This article originally appeared on Medium.com and is republished with permission from the author.
The goal of this blog post is to demonstrate how to configure Apache Spark with FlashBlade NFS and S3 and then in the second part to build a data science environment with Spark and FlashBlade®. Code examples are in my companion GitHub repository.
Apache Spark is a key tool for data science, analytics, and machine learning with support for structured streaming and high-level languages like Python, R, and SQL. While the original Spark design focused on performance improvements over MapReduce, it has now evolved into a general purpose data science platform with built-in libraries for machine learning and graph processing. Spark pulls data sets from a variety of sources and is happily agnostic to where and how that data is stored and accessed. Files, objects, document stores, or databases can all provide input or output storage for Spark.
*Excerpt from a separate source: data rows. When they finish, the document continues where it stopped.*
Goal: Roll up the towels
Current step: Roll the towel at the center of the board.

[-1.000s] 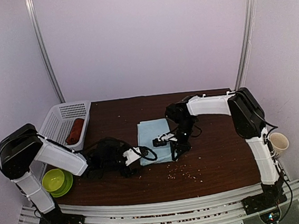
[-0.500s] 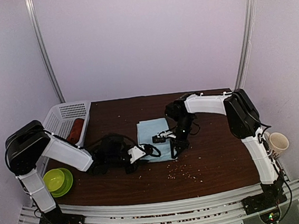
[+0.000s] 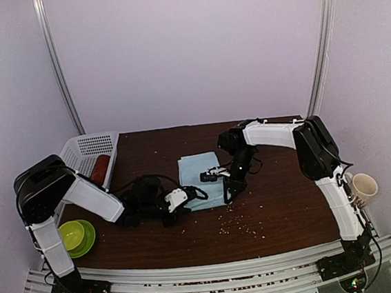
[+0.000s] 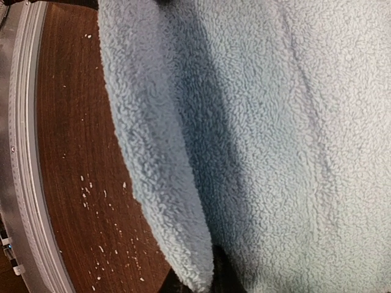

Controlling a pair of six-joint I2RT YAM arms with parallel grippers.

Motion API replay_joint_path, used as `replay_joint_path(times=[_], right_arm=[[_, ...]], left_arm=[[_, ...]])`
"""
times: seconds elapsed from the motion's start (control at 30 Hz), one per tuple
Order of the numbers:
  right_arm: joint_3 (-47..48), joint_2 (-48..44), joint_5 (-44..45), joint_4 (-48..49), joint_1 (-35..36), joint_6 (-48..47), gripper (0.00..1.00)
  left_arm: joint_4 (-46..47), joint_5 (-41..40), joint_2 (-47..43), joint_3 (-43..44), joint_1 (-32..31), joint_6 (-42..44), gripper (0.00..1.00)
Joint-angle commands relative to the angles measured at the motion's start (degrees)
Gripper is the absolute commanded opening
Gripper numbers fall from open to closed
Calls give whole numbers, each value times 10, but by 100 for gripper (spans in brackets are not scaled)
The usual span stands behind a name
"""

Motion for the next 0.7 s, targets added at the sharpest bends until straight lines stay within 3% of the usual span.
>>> replay_joint_path(times=[0.0, 0.17, 0.23, 0.37, 0.67], right_arm=[[18, 17, 3, 7, -10, 20, 16], [20, 20, -2, 12, -13, 32, 17], [24, 24, -4, 10, -15, 33, 11], [36, 36, -15, -22, -15, 20, 0], [7, 16, -44, -42, -18, 35, 0]], left_arm=[[8, 22, 18, 30, 9, -27, 19], [-4, 55, 31, 54, 20, -47, 12], [-2, 74, 32, 57, 24, -50, 0], [-13, 106, 32, 64, 26, -56, 0], [-43, 142, -5, 45, 25, -130, 0]])
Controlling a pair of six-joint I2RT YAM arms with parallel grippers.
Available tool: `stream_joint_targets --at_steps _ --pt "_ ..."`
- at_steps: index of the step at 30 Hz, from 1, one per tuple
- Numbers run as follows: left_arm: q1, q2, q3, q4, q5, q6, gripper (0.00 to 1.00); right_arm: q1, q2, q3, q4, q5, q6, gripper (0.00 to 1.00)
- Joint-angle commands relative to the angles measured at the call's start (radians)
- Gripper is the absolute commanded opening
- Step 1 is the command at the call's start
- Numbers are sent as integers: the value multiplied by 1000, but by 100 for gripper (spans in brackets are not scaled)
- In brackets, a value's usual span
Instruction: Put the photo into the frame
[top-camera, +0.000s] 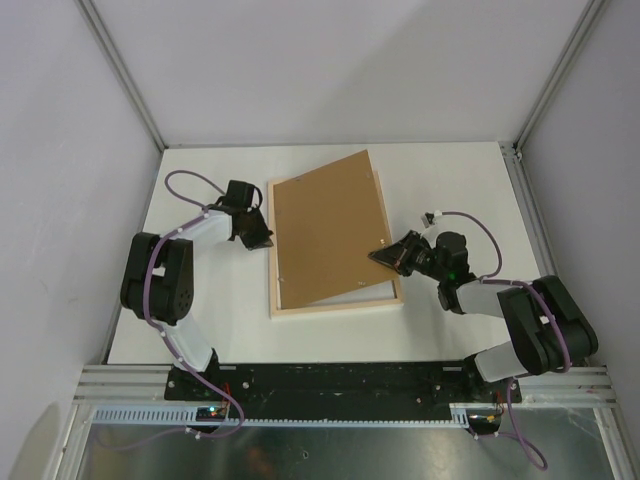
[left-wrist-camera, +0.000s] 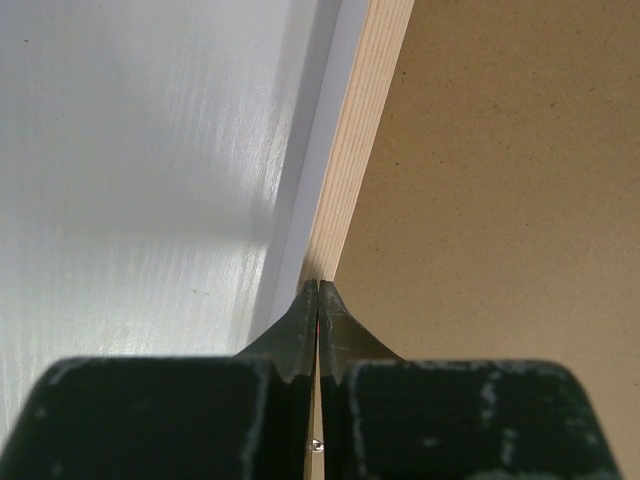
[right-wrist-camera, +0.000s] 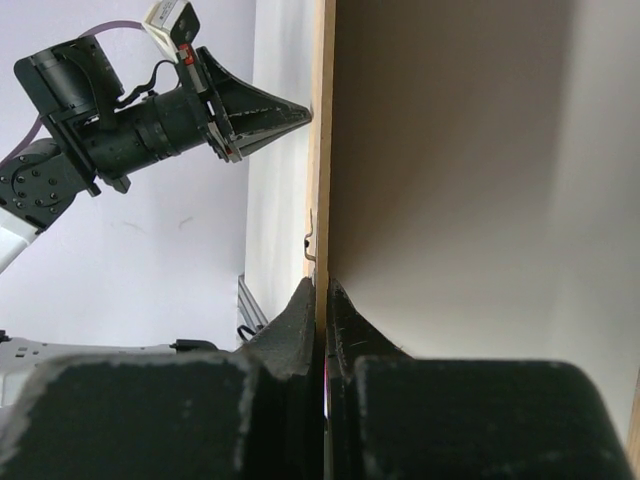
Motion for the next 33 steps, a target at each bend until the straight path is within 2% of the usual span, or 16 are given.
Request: stream_joint_targets --at_steps 1,16,23,33 --pt "-7 31 6 -4 11 16 0 18 -16 9 68 13 -56 0" --pt "-7 38 10 -3 18 11 0 70 -67 13 -70 87 -147 1" --pt "-10 42 14 -4 21 9 0 80 -104 40 -212 147 -228 17" --pt "-10 52 19 -3 27 7 0 84 -188 146 -598 345 -383 48"
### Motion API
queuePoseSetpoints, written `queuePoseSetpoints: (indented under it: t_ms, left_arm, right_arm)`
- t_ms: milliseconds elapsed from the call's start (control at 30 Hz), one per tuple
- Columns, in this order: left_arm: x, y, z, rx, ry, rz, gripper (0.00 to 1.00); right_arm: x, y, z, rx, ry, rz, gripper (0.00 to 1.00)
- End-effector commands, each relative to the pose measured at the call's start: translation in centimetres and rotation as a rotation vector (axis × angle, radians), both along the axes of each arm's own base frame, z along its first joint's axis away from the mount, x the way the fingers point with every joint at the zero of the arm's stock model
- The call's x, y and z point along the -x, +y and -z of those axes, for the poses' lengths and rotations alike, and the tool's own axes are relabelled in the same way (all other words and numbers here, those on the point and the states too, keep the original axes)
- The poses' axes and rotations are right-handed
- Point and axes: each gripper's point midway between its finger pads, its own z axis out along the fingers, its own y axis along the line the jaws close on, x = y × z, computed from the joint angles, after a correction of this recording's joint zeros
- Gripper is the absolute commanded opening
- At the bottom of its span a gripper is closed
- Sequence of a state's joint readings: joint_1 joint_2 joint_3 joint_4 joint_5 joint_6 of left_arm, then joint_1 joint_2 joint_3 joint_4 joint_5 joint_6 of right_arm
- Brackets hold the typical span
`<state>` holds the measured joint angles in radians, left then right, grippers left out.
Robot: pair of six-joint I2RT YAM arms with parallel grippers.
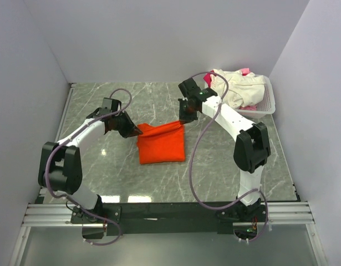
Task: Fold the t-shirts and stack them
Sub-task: Fold the tshirt
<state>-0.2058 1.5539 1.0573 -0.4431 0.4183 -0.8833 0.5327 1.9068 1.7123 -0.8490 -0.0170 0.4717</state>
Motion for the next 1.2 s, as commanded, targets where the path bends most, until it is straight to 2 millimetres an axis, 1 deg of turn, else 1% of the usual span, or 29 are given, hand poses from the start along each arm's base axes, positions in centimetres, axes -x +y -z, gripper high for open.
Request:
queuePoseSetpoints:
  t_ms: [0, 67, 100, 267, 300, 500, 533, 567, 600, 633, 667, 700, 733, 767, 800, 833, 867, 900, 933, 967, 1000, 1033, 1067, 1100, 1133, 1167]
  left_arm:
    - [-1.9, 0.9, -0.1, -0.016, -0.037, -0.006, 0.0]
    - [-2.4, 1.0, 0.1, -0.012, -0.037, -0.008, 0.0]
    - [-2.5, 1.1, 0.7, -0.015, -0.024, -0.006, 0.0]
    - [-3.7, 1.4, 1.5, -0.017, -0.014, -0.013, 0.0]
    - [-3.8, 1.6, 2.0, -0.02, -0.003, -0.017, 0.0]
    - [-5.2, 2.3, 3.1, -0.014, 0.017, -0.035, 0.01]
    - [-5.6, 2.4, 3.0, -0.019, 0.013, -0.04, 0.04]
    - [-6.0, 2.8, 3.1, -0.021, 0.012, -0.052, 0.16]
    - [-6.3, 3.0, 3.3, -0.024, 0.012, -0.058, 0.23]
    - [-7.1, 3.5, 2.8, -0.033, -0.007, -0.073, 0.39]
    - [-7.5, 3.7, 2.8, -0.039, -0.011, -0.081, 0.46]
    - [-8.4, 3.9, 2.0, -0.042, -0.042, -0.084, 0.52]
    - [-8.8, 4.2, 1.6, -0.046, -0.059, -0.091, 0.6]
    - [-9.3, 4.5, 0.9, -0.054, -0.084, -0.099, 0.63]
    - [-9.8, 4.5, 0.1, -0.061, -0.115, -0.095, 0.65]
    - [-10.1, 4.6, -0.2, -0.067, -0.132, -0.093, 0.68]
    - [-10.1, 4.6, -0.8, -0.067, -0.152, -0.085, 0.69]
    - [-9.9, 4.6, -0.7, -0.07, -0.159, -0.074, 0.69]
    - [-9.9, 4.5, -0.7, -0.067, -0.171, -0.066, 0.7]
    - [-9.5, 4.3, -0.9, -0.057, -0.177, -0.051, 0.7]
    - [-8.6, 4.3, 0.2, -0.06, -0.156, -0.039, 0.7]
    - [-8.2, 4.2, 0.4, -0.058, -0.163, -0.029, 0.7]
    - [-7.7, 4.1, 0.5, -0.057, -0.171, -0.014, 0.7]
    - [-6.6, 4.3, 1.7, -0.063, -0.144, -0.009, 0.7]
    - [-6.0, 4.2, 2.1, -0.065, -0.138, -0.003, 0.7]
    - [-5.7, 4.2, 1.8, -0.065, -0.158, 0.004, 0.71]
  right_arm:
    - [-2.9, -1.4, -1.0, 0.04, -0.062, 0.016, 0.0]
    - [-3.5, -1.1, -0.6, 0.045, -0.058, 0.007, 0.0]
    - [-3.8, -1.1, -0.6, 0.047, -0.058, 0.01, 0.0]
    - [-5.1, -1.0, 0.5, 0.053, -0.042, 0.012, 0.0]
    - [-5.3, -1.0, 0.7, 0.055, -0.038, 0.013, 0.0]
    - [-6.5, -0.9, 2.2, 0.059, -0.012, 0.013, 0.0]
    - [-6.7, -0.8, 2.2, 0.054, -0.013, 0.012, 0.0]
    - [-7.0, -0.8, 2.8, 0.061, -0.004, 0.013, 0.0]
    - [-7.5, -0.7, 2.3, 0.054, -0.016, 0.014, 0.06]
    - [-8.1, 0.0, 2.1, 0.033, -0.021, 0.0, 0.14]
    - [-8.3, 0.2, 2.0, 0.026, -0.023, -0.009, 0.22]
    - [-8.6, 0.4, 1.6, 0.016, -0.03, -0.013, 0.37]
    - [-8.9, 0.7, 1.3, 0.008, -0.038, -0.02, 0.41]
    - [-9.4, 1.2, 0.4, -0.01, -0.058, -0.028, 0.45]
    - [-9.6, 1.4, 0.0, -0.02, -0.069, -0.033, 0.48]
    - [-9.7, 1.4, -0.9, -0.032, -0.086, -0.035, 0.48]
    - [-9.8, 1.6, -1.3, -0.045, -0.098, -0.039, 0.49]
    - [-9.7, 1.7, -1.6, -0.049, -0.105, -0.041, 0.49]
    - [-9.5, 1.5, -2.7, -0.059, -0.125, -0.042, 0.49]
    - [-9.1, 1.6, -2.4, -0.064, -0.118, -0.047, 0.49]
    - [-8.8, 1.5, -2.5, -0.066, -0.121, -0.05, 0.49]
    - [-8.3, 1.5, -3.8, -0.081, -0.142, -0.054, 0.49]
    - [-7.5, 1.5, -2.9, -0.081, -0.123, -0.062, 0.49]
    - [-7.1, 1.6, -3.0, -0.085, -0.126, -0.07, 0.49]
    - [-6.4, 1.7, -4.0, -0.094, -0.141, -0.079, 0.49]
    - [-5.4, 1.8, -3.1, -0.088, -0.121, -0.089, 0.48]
A powerful data science environment needs to enable both production data pipelines and ad hoc experimentation and analysis. This means high-performance data access as well as flexible and agile clusters to enable rapid iteration and experimentation.
We present an alternative to the legacy HDFS architecture which couples compute and storage infrastructure, resulting in metadata bottlenecks at the NameNode, as well as rigid and inflexible scaling. Instead, a shared storage architecture disaggregates the compute and storage infrastructure using modern object storage protocols (S3) or tried-and-true shared filesystems (NFS). This means more time can be spent in Spark and less time needs to be spent managing data placement, upgrades, and scaling.
- Simplify the management and maintenance of the cluster by separating compute and storage.
- Quickly scale either tier independently by adding just the compute or storage resources needed.
- Upgrade applications easily and independently with the ability to run and test multiple software versions on the same storage and data set.
- Consolidate multiple applications (not just Spark) on to the same storage infrastructure instead of separate silos of data.
FlashBlade provides performance, reliability, scalability, and simplicity along with the benefits of shared storage.
My goal is to demonstrate a data science environment with Spark and FlashBlade that allows users to focus on their data and analytics and not infrastructure or poor performance!
This post will cover:
- Configuration required to run Spark Standalone with NFS and S3
- Examples of automating common Spark cluster tasks
- Performance testing with a simple machine learning workload
Spark Without Hadoop!
It is possible to run Spark without having to install, configure, and manage Hadoop using Spark Standalone clusters and FlashBlade.
From the Spark FAQ:
Question: “Do I need Hadoop to run Spark?
Answer: No, but if you run on a cluster, you will need some form of shared file system (for example, NFS mounted at the same path on each node). If you have this type of filesystem, you can just deploy Spark in standalone mode.”
This document focuses on the Standalone cluster mode because it reduces the number of dependencies and simplifies operation; there is no need to deal with the complexities of managing HDFS and YARN.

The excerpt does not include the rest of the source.